TRY IT: Each line of the listing that includes the string "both" needs to be located and copied.
*** Begin section ***
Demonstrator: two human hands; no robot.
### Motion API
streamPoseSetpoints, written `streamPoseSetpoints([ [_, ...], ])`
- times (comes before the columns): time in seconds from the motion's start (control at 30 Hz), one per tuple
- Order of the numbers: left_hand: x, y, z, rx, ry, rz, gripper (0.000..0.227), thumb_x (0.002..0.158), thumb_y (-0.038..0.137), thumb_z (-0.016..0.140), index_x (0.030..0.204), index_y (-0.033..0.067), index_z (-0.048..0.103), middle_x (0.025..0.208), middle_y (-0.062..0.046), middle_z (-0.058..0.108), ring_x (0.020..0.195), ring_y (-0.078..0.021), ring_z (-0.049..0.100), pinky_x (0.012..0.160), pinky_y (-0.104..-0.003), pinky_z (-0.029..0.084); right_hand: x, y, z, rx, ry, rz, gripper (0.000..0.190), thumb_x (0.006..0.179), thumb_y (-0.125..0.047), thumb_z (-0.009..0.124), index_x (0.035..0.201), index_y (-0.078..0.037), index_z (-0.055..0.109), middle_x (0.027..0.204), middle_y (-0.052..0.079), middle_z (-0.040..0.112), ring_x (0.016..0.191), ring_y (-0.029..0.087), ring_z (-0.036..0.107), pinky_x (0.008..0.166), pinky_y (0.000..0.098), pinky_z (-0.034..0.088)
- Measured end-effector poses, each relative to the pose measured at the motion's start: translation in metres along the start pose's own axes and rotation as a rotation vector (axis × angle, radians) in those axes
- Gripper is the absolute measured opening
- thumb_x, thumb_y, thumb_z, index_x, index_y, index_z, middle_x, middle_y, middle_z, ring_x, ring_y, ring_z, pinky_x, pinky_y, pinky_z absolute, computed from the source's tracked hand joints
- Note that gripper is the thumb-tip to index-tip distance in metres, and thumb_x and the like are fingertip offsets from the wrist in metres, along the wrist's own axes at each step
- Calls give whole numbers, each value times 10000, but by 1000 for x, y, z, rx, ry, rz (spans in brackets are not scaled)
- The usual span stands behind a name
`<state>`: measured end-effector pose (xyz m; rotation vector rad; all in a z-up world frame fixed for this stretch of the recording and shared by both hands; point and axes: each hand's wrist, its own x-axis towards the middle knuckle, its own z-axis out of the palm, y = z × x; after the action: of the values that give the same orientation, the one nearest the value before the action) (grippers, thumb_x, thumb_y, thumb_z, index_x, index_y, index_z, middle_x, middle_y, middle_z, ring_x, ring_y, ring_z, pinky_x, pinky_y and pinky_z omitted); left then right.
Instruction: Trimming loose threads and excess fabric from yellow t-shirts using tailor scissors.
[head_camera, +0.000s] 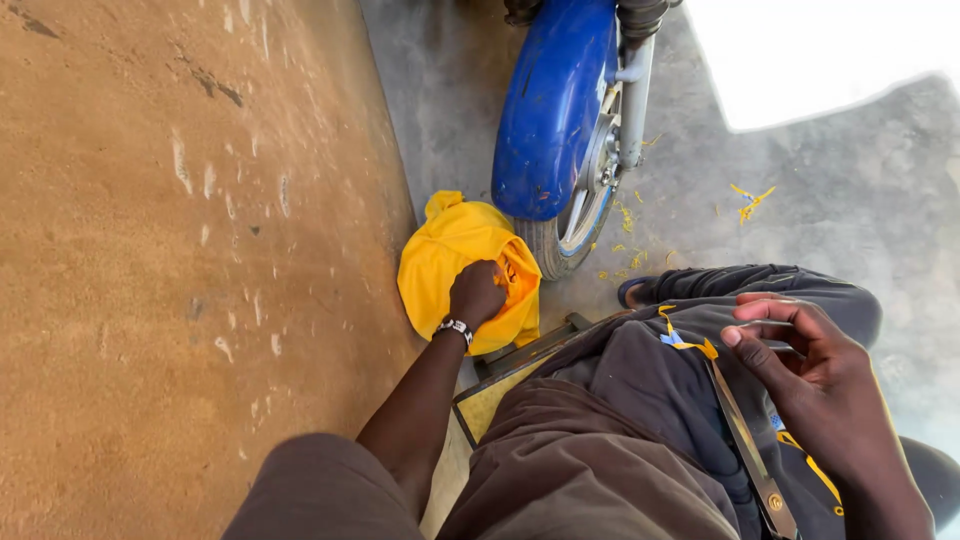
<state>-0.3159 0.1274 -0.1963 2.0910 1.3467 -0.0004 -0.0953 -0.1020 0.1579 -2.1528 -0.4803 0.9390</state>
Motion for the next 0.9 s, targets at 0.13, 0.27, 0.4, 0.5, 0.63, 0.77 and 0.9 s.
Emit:
streamPoseSetpoints([
  [0.13, -22, -3, 6, 60, 5, 19, 637, 791, 86, 727, 1396, 152, 541, 1432, -69, 463, 962, -419, 639, 839, -509, 541, 1, 3, -3, 4, 30, -3, 227, 912, -40, 693, 1132, 14, 673, 1167, 112, 690, 1012, 220, 635, 866, 355, 508],
  [0.27, -12, -11, 27, 113, 11, -63, 480, 783, 167, 788, 1235, 147, 628, 1250, -89, 517, 973, -374, 631, 809, -491, 541, 2, 13, -6, 58, 17, -12, 210, 887, -51, 704, 1087, 9, 688, 1242, 88, 693, 1008, 216, 639, 862, 349, 530],
  [0.4, 3, -16, 40, 102, -18, -150, 242, 810, 105, 731, 1046, 85, 686, 1213, -130, 526, 925, -410, 638, 825, -498, 550, 1, 13, -7, 91, 1, 16, 242, 879, -46, 710, 1114, 11, 698, 1203, 94, 704, 1014, 207, 635, 867, 339, 524],
  [0.5, 20, -53, 58, -100, 93, 33, 215, 766, 39, 669, 973, 16, 722, 1101, -139, 671, 982, -339, 665, 928, -334, 531, 3, 17, -11, 93, -5, 5, 261, 862, -90, 723, 1104, 7, 699, 1222, 89, 703, 982, 218, 646, 837, 350, 537],
  [0.63, 4, -51, -4, -523, 204, -129, 173, 806, 47, 701, 978, 28, 704, 995, -94, 728, 897, -271, 664, 868, -342, 531, 1, 14, -16, 76, 7, -6, 228, 878, -74, 710, 1094, -4, 693, 1247, 76, 703, 996, 211, 637, 863, 347, 529],
  [0.77, -13, -43, -65, -541, 207, -143, 94, 865, 37, 649, 948, 58, 689, 829, -33, 663, 747, -194, 588, 716, -327, 491, -3, 8, -15, 31, 4, 56, 230, 890, -93, 710, 1110, -25, 699, 1216, 81, 707, 1015, 222, 644, 867, 365, 516],
  [0.9, -19, -7, -131, -421, 297, -181, 77, 874, 90, 617, 928, 67, 667, 863, -57, 691, 779, -235, 608, 732, -376, 492, -2, 7, -14, 14, -28, 25, 251, 878, -104, 717, 1115, -22, 704, 1185, 104, 711, 1011, 238, 658, 863, 383, 542],
])
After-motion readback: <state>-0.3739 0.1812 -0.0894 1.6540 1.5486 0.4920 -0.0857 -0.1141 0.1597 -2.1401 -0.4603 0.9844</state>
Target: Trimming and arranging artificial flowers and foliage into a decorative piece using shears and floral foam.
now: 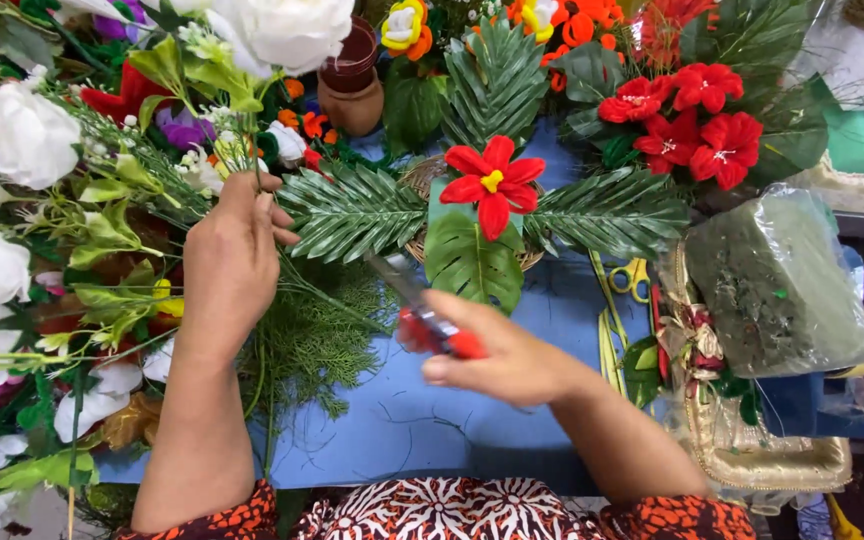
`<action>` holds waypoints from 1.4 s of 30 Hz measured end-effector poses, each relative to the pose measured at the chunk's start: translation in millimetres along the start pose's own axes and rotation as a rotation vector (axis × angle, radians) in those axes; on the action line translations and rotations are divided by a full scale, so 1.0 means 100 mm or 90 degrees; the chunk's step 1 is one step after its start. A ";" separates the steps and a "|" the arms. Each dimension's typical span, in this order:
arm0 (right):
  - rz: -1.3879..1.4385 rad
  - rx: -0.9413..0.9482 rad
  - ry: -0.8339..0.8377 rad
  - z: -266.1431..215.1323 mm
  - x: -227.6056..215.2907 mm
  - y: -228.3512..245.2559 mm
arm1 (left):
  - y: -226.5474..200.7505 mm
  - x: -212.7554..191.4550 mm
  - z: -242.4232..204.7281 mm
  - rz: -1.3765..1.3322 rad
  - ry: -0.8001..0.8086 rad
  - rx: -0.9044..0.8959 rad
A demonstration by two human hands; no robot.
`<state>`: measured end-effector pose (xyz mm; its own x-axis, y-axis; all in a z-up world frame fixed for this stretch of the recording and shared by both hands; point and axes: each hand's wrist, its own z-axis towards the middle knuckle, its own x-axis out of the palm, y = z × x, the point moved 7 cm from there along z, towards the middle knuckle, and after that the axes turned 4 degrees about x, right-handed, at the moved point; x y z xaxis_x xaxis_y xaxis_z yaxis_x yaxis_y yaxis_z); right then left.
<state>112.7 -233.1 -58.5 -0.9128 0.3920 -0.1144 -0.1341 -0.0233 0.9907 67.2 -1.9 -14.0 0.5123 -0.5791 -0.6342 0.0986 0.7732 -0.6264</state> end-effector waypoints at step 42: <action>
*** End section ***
SOLUTION:
`<state>`: measured end-effector pose (xyz m; rotation vector rad; all in a z-up world frame fixed for this stretch of the recording and shared by both hands; point and axes: each hand's wrist, its own x-axis towards the middle knuckle, its own z-axis out of the palm, y = z × x; after the action: of the values that give the same orientation, the one nearest the value before the action) (grippers, thumb_x, thumb_y, thumb_z, index_x, index_y, index_z, middle_x, middle_y, middle_z, ring_x, ring_y, ring_z, pinky_x, pinky_y and pinky_z omitted); left then right.
`<state>`: measured end-effector pose (xyz mm; its own x-axis, y-axis; all in a z-up world frame fixed for this stretch of the recording and shared by both hands; point and axes: each hand's wrist, its own z-axis towards the middle knuckle, its own x-axis out of the palm, y = z × x, the point moved 7 cm from there along z, towards the middle knuckle, and after that the axes turned 4 degrees about x, right-handed, at the moved point; x y z xaxis_x xaxis_y xaxis_z yaxis_x yaxis_y yaxis_z); right then left.

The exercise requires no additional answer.